I don't run any special parameters and the job takes 5 hours to just read the data. 我没有运行任何特殊参数,作业需要5个小时才能读取数据。 Is that expected? 这是预期的吗? are there any parameters that should speed up the read (spark configuration or partition, number of executors?) 是否有任何参数可以加快读取(火花配置或分区,执行器数量?)

I'm just starting and I've never had the need to optimize a job before 我刚刚开始,我以前从未需要优化工作

EDIT: Additionally, can someone explain exactly how the wholeTextFiles function works? 编辑:此外,有人可以准确解释整个文本功能的工作原理吗? (not how to use it, but how it was programmed). (不是如何使用它,而是如何编程)。 I'm very interested in understand the partition parameter, etc. 我对理解分区参数等非常感兴趣。
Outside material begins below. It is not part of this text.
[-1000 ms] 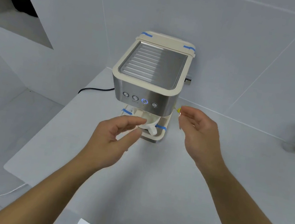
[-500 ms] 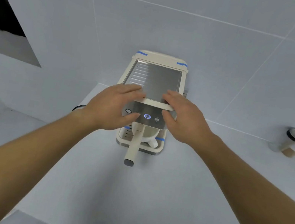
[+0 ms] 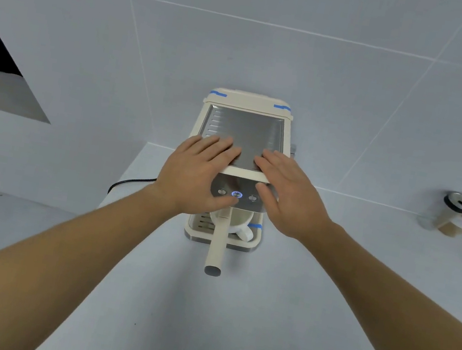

EDIT 2: benchmark assessment 编辑2:基准评估

So I tried repartition after the wholeTextFile, the problem is the same because the first read is still using the pre-defined number of partitions, so there are no performance improvements. 所以我在整个文本文件之后尝试重新分区,问题是一样的,因为第一次读取仍然使用预定义数量的分区,因此没有性能改进。 Once the data is loaded the cluster performs really well... I have the following warning message when dealing with the data (for 200k files), on the wholeTextFile: 加载数据后,集群执行得非常好...在处理整个文本文件时,我在处理数据(对于200k文件)时有以下警告消息:

15/01/19 03:52:48 WARN scheduler.TaskSetManager: Stage 0 contains a task of very large size (15795 KB). The maximum recommended task size is 100 KB.

Would that be a reason of the bad performance? 这会是表现糟糕的原因吗? How do I hedge that? 我该如何对冲呢?

Additionally, when doing a saveAsTextFile, my speed according to Ambari console is 19MB/s. 另外,在执行saveAsTextFile时,根据Ambari控制台的速度是19MB / s。 When doing a read with wholeTextFiles, I am at 300kb/s..... 当使用wholeTextFiles读取时,我的速度为300kb / s .....

It seems that by increase the number of partitions in wholeTextFile(path,partitions) , I am getting better performance. 似乎通过增加wholeTextFile(path,partitions)的分区数量,我的性能会越来越好。 But still only 8 tasks are running at the same time (my number of CPUs). 但是仍然只有8个任务同时运行(我的CPU数量)。 I'm benchmarking to observe the limit... 我正在进行基准测试以观察极限......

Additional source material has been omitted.